WHAT IS BEING ASKED: A complete answer lists every line of the entries below where the string "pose" appears.

DATASET EXTRACT section start

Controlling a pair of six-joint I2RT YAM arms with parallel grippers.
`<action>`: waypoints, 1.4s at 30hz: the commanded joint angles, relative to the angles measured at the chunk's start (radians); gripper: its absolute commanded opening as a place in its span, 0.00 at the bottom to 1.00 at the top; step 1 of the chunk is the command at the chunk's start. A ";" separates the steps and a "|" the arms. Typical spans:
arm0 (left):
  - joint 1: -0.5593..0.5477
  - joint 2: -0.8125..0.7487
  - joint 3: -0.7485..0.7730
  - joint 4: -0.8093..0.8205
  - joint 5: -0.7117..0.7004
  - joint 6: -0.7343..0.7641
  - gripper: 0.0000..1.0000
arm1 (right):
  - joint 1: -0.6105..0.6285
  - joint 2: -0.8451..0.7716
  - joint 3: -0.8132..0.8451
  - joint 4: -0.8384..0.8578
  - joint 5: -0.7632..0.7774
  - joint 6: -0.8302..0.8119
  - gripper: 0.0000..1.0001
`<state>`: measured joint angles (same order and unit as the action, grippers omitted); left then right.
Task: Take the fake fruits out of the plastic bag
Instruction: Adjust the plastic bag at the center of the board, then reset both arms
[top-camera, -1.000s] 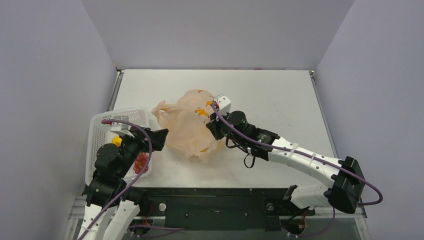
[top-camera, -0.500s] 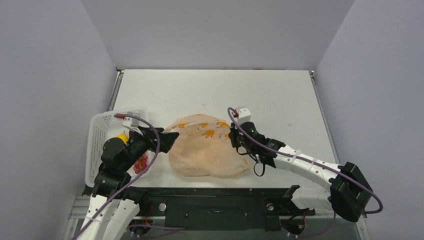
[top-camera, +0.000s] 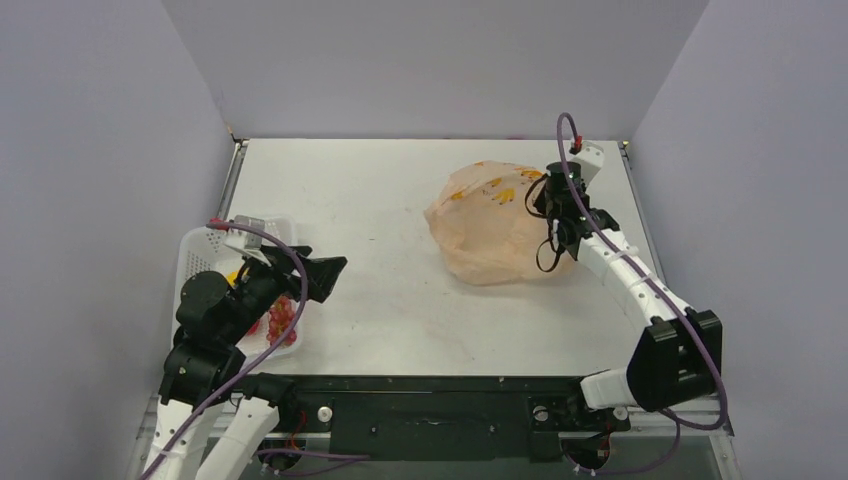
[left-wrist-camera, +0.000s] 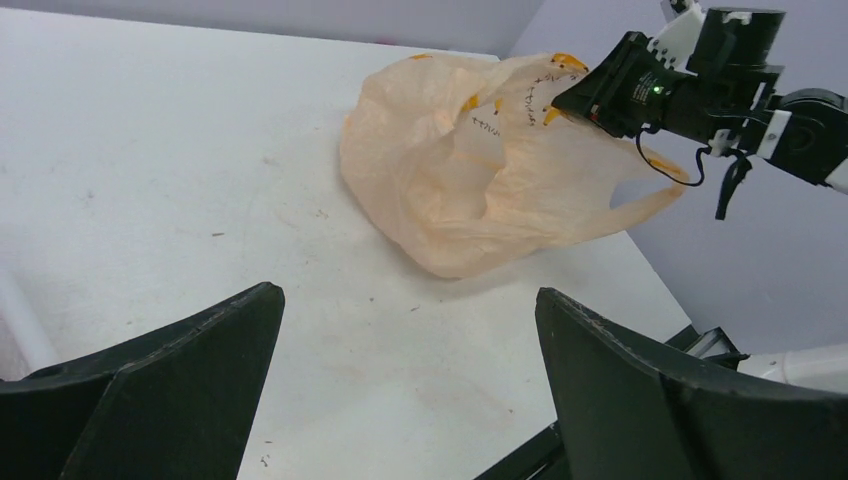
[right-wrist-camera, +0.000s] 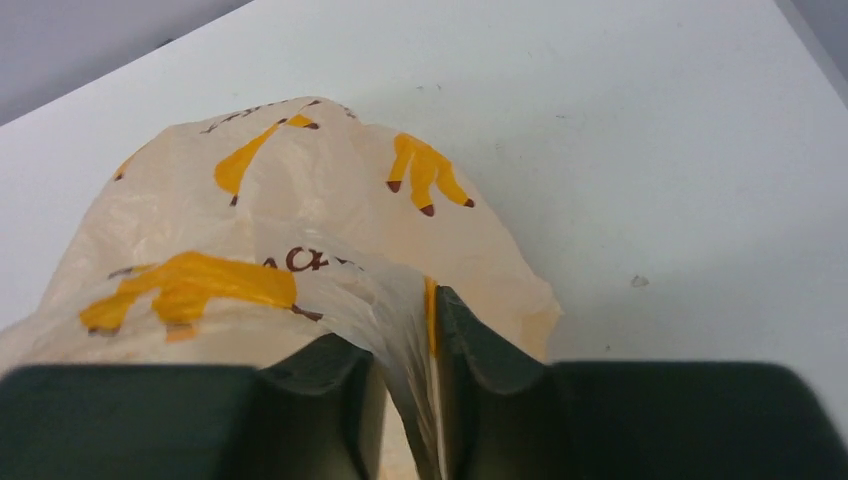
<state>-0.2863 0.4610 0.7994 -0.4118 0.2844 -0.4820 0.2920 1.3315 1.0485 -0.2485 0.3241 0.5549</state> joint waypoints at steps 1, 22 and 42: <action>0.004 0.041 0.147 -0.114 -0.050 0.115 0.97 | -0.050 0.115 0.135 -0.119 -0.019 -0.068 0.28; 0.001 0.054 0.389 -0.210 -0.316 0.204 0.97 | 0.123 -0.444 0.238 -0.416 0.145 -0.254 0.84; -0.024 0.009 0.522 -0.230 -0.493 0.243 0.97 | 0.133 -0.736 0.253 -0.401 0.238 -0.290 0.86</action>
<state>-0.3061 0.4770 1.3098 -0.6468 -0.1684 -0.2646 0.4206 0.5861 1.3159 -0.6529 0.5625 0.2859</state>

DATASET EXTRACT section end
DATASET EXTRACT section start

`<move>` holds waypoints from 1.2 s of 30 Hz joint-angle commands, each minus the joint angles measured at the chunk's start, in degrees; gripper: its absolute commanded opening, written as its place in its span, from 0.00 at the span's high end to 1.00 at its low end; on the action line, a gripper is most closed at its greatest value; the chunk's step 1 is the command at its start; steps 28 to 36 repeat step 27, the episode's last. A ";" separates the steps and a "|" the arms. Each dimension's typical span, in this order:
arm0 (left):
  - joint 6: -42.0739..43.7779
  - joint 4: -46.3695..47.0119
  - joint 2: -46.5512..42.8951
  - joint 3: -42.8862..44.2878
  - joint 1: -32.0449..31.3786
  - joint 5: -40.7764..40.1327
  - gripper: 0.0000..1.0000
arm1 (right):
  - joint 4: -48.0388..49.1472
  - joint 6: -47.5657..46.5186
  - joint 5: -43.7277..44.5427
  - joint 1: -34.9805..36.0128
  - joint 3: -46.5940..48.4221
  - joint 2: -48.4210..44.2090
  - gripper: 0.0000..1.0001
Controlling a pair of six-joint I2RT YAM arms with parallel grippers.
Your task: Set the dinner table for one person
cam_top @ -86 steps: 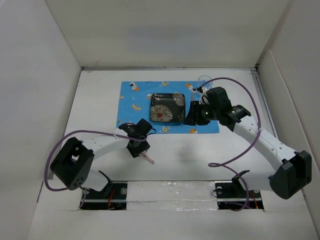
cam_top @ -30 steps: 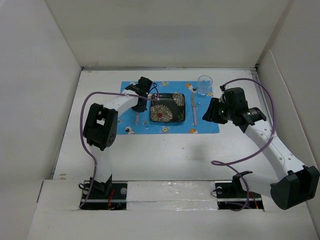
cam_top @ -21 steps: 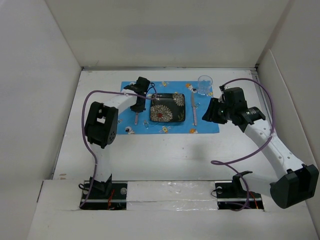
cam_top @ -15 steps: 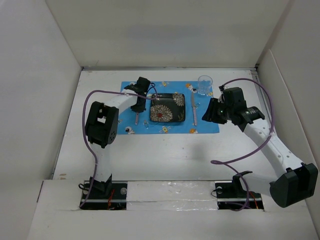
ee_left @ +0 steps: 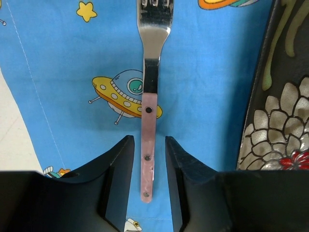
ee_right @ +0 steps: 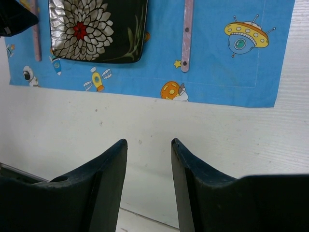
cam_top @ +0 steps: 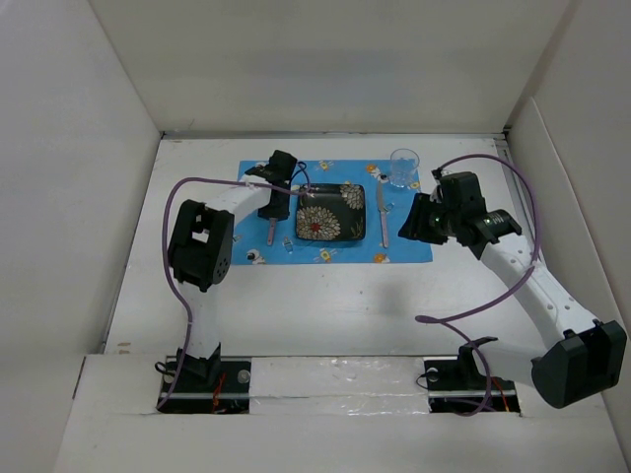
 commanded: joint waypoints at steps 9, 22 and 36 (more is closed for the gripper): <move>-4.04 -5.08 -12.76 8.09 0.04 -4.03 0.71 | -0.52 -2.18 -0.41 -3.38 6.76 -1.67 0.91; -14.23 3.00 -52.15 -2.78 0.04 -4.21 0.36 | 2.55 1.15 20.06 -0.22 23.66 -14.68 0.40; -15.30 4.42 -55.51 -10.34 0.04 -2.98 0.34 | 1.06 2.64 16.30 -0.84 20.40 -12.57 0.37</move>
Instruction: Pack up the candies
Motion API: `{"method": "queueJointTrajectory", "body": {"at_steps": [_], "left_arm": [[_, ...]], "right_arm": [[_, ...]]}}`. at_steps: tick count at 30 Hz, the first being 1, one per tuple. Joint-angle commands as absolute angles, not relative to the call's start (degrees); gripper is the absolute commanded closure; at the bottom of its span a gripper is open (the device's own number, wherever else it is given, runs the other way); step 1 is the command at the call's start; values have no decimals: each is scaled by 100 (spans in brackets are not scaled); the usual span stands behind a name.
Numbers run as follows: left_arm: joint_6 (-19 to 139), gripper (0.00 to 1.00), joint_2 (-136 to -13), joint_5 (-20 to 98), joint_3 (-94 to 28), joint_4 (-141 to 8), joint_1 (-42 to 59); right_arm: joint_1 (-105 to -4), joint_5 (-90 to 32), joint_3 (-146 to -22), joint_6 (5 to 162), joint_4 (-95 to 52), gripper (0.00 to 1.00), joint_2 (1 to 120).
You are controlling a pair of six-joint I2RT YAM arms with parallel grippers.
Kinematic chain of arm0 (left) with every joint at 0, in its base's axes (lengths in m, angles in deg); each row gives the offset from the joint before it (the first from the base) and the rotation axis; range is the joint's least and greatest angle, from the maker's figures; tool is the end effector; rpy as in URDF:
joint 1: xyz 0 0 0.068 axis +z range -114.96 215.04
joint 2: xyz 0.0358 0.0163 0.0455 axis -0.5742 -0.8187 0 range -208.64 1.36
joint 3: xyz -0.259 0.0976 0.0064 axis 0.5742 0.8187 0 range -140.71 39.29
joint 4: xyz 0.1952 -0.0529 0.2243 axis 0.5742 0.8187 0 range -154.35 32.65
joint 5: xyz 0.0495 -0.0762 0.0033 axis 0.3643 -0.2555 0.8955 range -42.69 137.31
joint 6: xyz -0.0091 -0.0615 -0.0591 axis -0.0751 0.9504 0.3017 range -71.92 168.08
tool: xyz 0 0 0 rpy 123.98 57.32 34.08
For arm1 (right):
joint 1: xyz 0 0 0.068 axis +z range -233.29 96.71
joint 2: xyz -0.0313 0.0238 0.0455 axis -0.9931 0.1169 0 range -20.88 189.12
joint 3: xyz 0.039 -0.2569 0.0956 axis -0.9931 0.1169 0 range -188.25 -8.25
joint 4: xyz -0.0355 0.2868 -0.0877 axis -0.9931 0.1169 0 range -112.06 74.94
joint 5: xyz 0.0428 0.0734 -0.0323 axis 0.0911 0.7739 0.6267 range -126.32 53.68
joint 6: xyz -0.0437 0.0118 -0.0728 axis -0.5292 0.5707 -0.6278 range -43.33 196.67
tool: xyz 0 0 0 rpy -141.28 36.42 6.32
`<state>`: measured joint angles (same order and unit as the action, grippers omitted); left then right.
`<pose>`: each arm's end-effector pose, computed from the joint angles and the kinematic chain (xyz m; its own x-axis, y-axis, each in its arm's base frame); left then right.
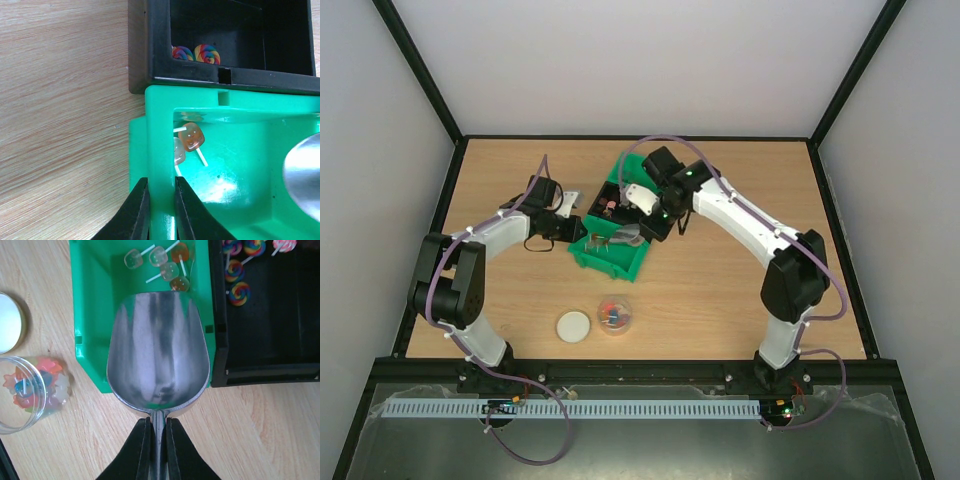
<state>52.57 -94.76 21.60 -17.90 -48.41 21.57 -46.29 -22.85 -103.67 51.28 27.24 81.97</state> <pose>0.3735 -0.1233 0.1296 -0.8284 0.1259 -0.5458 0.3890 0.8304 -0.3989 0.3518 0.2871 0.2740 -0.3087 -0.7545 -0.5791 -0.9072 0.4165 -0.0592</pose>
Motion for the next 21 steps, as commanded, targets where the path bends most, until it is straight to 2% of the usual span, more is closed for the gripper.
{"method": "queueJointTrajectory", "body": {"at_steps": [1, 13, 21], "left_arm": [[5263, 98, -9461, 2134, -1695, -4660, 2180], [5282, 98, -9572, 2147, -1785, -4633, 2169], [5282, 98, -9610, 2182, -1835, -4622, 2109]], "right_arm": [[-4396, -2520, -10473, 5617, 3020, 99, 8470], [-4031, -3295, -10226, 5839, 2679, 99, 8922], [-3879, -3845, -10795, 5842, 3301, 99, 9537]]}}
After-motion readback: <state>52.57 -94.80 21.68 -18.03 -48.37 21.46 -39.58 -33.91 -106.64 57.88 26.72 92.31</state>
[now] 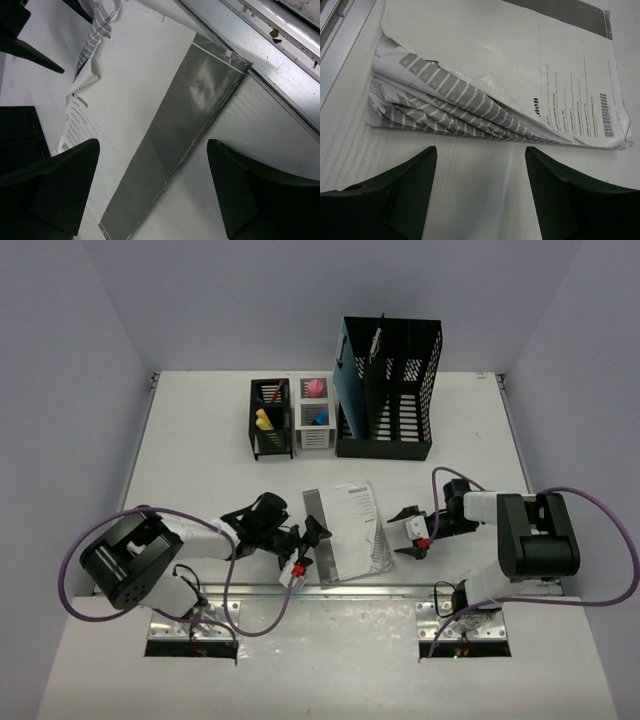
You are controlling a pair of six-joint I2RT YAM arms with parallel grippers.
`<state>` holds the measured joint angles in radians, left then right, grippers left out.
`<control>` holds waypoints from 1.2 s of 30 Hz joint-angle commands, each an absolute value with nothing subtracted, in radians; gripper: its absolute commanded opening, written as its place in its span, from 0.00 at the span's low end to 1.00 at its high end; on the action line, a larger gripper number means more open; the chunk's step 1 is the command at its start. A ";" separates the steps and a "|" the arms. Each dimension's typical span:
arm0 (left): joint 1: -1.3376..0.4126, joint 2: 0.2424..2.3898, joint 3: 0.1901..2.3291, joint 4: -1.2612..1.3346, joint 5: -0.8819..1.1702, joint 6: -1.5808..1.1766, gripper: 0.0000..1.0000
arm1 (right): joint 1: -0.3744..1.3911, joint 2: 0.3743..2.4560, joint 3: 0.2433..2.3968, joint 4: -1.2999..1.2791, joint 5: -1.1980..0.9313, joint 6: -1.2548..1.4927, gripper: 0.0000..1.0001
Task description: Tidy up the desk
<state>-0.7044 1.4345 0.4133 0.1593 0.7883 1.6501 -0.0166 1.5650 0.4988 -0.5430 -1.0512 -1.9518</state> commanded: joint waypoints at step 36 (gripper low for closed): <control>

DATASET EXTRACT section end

RESPONSE AREA:
`<pose>`: each arm's end-effector pose, computed from the joint angles and the kinematic chain (xyz m; its own x-axis, y-axis, each in its arm's base frame); left then right.
<state>52.57 -94.76 21.60 -17.90 -48.41 21.57 -46.29 -22.85 -103.67 51.28 27.24 81.97</state> <pose>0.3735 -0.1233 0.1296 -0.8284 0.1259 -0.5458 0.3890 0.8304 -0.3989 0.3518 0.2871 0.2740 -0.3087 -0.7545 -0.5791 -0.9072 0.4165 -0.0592</pose>

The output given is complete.